Выбрать главу

Та, тем временем, откупорила бутылку, разливая по чашкам прозрачную жидкость.

— Давай выпьем за знакомство, — предложила она, — как тебя зовут я уже знаю. А меня зовут Илта, Илта Сато. Ты надеюсь не в обиде, что я была…неласкова с тобой, доставляя сюда?

— Разве я могу обижаться? — невольно усмехнулась Наташа.

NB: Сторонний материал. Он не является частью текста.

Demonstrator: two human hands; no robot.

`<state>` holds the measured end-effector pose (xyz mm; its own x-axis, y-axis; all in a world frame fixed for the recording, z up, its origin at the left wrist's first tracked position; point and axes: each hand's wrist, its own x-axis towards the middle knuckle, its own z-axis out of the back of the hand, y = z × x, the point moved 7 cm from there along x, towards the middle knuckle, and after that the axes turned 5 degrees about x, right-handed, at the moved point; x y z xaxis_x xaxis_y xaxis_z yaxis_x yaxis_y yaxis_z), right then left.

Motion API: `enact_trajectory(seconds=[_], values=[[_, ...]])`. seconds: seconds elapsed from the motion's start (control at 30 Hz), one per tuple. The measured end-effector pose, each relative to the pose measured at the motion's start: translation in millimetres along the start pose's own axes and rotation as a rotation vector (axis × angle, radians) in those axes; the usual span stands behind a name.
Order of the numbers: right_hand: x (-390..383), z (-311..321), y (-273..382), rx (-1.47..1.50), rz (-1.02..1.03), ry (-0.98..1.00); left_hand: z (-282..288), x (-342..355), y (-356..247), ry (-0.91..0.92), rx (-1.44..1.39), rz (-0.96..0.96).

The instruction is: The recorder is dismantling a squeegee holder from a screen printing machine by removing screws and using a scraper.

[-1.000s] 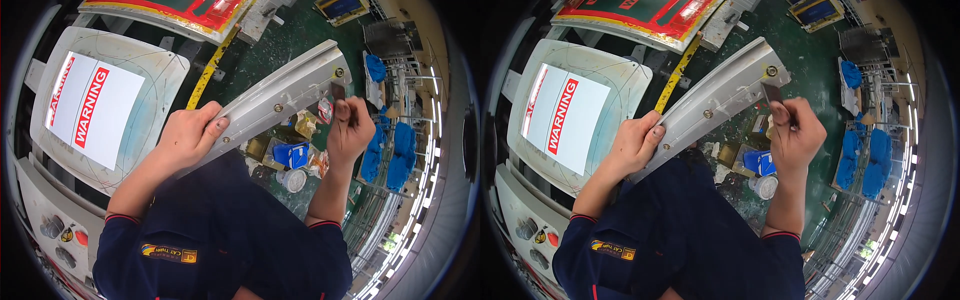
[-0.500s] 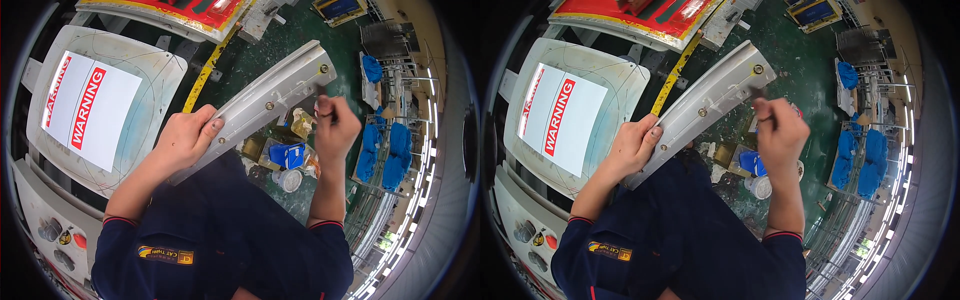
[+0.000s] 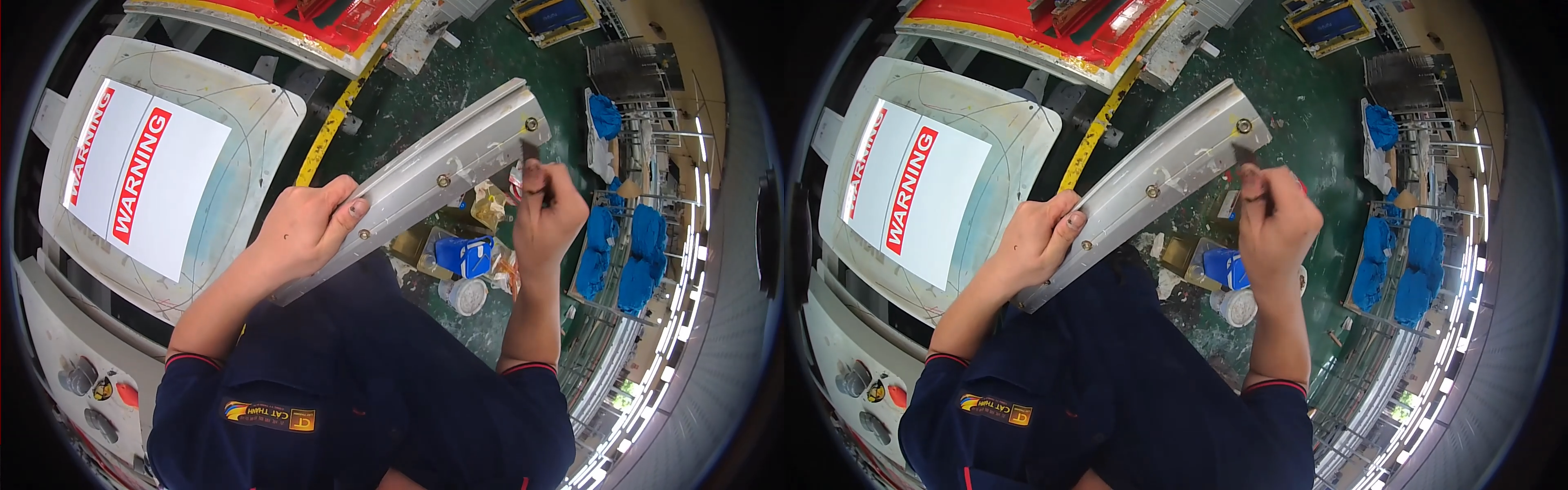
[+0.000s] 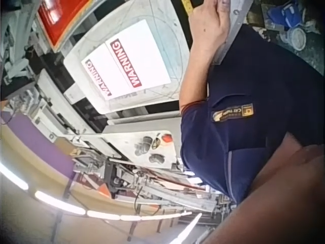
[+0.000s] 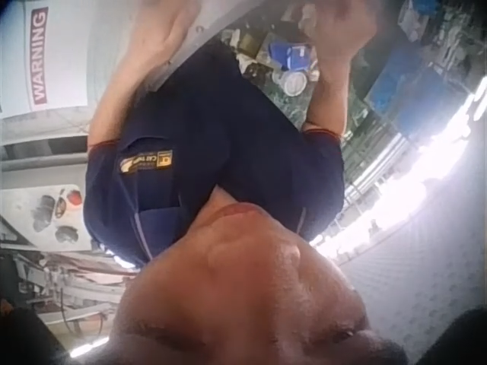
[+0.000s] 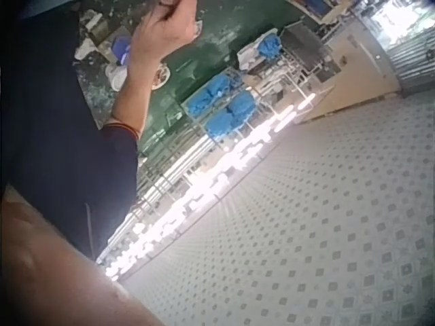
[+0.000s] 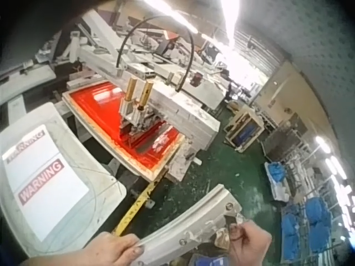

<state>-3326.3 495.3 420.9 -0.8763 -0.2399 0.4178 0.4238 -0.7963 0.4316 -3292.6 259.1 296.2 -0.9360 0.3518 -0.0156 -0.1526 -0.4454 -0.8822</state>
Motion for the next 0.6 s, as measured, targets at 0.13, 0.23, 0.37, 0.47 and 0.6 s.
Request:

— Да как тебе сказать, — пожала плечами Илта, закусывая креветкой в кляре, — обижаться можно, но не нужно. Я ведь, в конце концов, тебе жизнь спасла, ты забыла?

— Не забыла, — кивнула Наташа.

— Думаешь, зачем я это сделала? — прозорливо предположила девушка, — и не будет ли тебе от этого хуже? Верно?

— Верно.

— Много думаешь, — убежденно произнесла девушка, — это вредно. Что с тобой будет я тебе и так скажу — ты умрешь, — она посмотрела в разом расширившиеся голубые глаза и рассмеялась, — как и я. Мы все умрем, чтобы ты знала, не думай много о том, что будет дальше. Живи сегодняшним днем — он у тебя не самый плохой.

Наташа покрутила головой и залпом опркинула чашку с саке.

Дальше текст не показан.